Source: Spannr Longevity Stock Index
You can view the performance of all index constituents and replicate a similar basket of stocks in your personal portfolio. Perhaps we’ll work on making the index investable in the future… 🙂
Invest in private longevity companies.
As stated before, investing in longevity can be very risky. If you are an accredited investor and have the ability to invest in private companies, you should absolutely consider investing via a venture fund.
Venture funds focused in longevity biotech not only have unique access to exclusive deal flow, but they should also have some sort of scientific advisory board (SAB). This board of experts helps with the due diligence process required to analyze early stage private longevity deals.
A well rounded SAB combined with a seasoned team of early stage investors should be well worth the price of any fees that the fund charges.
If you’re looking to invest smaller sums of capital into a variety of deals, you should definitely apply to the Spannr Ventures syndicate. It’s free to join and will give you access to longevity investment opportunities that you won’t see anywhere else.
Other venture capital firms currently operating within longevity include:
- Healthspan Capital
- Apollo Health Ventures
- KIZOO Technology Ventures
- Longevity Tech.Fund
- R42
- Maximon
- The Longevity Fund
You can also gain exposure via a variety of crypto projects and DAO’s.
Join a longevity company that is hiring.
Despite the first half of 2022 being known for companies laying off employees, the longevity industry is actually hiring like crazy! That’s because in the first half of 2022 alone, billions of dollars have flowed into a variety of funding rounds. Much of this funding is going towards hiring new employees.
Although it’s true that many of the open positions require backgrounds in technical sciences, there are also many other opportunities. I’ve seen jobs available for writers, business development specialists, social media managers, and everything in between.
If you can land a job with a longevity company, you’ll basically be getting paid to learn about longevity!
Start your own longevity company.
If you haven’t noticed yet, this is the strategy that I’m pursuing. Because I am not a scientist and don’t have any kind of biology background, I have taken the picks and shovels approach. Instead of trying to make scientific breakthroughs, I’ve decided to support all of the companies that are doing the technical work.
I launched Spannr earlier this year with a great team of co-founders, and we’re already noticing the enormous opportunities that exist within longevity. We share many of those opportunities in our weekly newsletter.
One glaring problem that we’re noticing within longevity is how disorganized everything is. The entire ecosystem is nearly impossible to navigate for new comers. That’s where we believe much of the opportunity lies for entrepreneurs entering the industry. Simply making things simple. That’s what will bring new-comers to longevity.

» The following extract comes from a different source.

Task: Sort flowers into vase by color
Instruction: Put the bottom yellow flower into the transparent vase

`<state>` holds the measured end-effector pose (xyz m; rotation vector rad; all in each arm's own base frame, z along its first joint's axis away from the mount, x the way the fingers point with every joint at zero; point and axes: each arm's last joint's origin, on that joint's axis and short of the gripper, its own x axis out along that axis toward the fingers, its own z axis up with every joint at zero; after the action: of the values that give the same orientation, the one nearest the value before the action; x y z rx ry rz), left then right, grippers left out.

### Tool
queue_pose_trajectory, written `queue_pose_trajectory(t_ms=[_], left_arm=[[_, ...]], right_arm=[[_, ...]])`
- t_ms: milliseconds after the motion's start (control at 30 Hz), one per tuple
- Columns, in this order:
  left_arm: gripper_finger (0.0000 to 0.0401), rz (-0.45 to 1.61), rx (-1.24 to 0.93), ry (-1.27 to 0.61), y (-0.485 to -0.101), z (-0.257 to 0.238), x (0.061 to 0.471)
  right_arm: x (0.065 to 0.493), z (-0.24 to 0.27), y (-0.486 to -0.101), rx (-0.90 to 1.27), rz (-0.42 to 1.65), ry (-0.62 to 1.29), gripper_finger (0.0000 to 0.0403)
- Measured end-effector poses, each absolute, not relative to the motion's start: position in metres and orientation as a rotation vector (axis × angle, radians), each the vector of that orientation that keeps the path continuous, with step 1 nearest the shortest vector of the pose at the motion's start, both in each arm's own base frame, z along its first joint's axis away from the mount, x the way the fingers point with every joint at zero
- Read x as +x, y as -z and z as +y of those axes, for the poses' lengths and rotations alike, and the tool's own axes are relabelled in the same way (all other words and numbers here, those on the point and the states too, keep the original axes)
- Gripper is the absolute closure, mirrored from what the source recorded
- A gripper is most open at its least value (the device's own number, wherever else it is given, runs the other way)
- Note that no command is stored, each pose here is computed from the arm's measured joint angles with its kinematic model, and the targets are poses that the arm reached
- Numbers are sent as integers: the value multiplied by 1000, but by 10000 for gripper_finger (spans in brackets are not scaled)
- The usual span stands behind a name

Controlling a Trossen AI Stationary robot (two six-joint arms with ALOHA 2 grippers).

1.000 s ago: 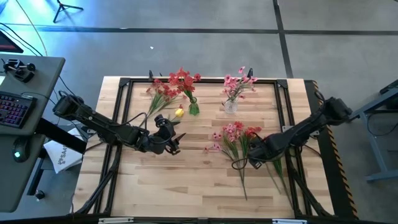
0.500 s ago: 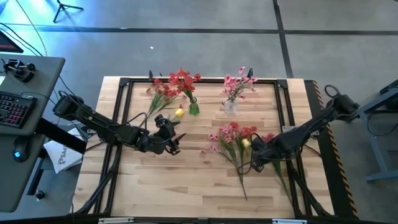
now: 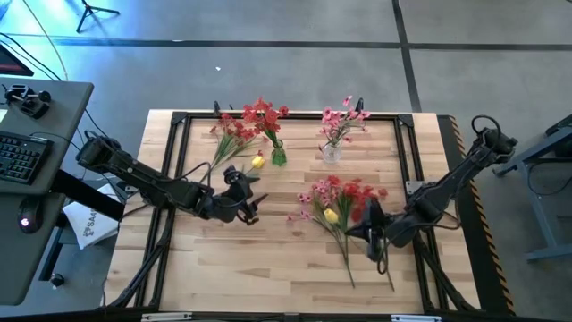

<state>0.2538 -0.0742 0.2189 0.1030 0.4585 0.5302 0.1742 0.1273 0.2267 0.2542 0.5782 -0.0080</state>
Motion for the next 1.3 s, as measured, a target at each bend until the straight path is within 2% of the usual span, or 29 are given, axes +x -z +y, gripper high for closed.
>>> queue_pose_trajectory(t_ms=[100,367,533,733,1100,1300], left_arm=[[154,432,113,-489,-219,-79,258],[154,235,152,-169,-204,-98,288],[154,139,195,-92,-190,-104,306],[154,195,242,-102,-185,-105,310],[154,217,208,-260,-195,-48,262],[154,211,166,-382,-196,-14,253]], right_arm=[[178,128,-234,196,481,26,403],[197,137,-260,49,173,-23,403],[218,149,-256,-109,34,-41,403],[227,141,-239,-240,-53,150,403],[152,55,-221,-66,-339,398,403],[135,30,-228,-87,-406,533,403]])
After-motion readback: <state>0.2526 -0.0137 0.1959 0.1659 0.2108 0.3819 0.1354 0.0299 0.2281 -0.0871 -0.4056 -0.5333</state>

What’s next for longevity?
I, of course, don’t have a crystal ball. But I constantly remind myself of two questions:
- How many people in the world want to live longer, healthier lives?
- How much money will people pay in order to live longer, healthier lives?
I have no idea what the correct answer is to either of those questions, but I believe they are numbers far larger than my brain can comprehend.
Beyond the profit potential within longevity for investors and entrepreneurs, there is an enormous benefit to society as a whole. Our world is entering a time where demographics will shift dramatically.
How will we adapt? Does increasing healthspan for our aging population alleviating burdens of a growing and potentially unproductive senior class? There are many more questions that have yet to be answered, but one thing is for sure…
It’s a mathematical certainty that the world’s population will both decrease in total numbers and also increase in average age. Does investing in longevity help solve these challenges?